The (new) old tracks!
I should start with “Mine”. Obviously.
On midnight Friday, I pressed play and immediately went into shock. When it was hard to take, yes, yes, this is what I thought about: WOW WHAT A SONG. The “uhh-iiiii-iiiii” thing at the start! What an iconic way to start an album. Did you see her play it on piano a few weeks ago? Here, I’ll show you. It was beautiful. I would kill for a studio version:
You could easily make the argument that “Mine” may be her very best opening track to any album. Yeah yeah I know “Fearless” and “State of Grace” and “willow” exist, but “Mine” is special. Especially because back in 2010 it made people realize she hadn’t lost a step lyric-wise since Fearless. Actually, she had probably gained a few steps. That one line everyone quotes, “you made a rebel of a careless man’s careful daughter,” is a hall of fame Taylor Swift line and for good reason. She’s never said more with fewer words.

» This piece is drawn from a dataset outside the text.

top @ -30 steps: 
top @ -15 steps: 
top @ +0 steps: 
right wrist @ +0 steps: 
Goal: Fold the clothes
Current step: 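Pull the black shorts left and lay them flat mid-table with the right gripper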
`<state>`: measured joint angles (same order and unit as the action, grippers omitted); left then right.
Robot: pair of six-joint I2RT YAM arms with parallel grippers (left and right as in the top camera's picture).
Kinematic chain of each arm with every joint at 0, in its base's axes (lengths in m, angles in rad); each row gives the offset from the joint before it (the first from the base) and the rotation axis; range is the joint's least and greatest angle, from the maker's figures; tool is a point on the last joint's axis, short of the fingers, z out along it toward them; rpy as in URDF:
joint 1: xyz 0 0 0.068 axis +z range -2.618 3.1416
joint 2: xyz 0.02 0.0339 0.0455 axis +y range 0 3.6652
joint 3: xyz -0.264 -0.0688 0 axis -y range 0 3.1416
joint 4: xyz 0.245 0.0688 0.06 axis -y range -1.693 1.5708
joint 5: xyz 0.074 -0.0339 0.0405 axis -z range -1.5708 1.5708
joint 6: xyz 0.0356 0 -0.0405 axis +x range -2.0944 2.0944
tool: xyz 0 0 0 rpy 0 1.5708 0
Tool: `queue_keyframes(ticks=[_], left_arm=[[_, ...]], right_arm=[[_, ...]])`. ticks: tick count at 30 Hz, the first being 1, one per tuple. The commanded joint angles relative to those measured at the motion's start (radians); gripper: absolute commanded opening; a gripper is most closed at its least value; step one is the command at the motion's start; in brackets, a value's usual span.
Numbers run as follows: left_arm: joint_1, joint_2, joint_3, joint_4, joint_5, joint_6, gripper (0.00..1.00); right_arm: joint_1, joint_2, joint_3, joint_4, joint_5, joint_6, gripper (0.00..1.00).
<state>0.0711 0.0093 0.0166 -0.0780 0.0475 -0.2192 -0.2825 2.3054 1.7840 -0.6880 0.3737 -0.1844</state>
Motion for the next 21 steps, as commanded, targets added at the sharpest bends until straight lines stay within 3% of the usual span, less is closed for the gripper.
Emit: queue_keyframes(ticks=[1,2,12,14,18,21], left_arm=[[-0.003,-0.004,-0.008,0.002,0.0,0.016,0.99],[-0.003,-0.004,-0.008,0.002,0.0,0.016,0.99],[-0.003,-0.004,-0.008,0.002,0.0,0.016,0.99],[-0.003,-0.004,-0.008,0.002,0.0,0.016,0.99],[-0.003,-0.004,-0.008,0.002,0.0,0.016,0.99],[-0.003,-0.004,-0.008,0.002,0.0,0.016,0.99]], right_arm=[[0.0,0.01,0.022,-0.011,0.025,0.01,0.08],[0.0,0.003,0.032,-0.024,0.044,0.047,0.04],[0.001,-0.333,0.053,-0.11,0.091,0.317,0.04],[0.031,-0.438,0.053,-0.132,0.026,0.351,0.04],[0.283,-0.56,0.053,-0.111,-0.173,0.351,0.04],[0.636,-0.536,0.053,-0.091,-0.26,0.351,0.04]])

The new version of “Sparks Fly” made me cry a teeny little bit the first time I heard it at 12:03 A.M. on Friday. Very embarrassing to admit but I will admit it to you anyway because I promised long ago to be honest on here.
Sometimes when I’m walking home from campus I’ll shout this song over the traffic hum. It’s maybe the happiest song Taylor’s ever made. Though nowhere near her best musically or lyrically, it’s a firecracker in its’ own way, an overwhelming country-power-pop rush of euphoria and young love. A Hallmark movie personified.
That mostly holds true for this new version. It’s fuller and sharper, but also sadder. There’s organ pumped in and the little keyboard stabs I loved so much in the bridge aren’t as prominent. It doesn’t sound as lively as before. Like a lot of these new re-recorded songs, it memorializes, reminisces on that rush of youth and young love, rather than trying to fulfill the impossible task of truly capturing it.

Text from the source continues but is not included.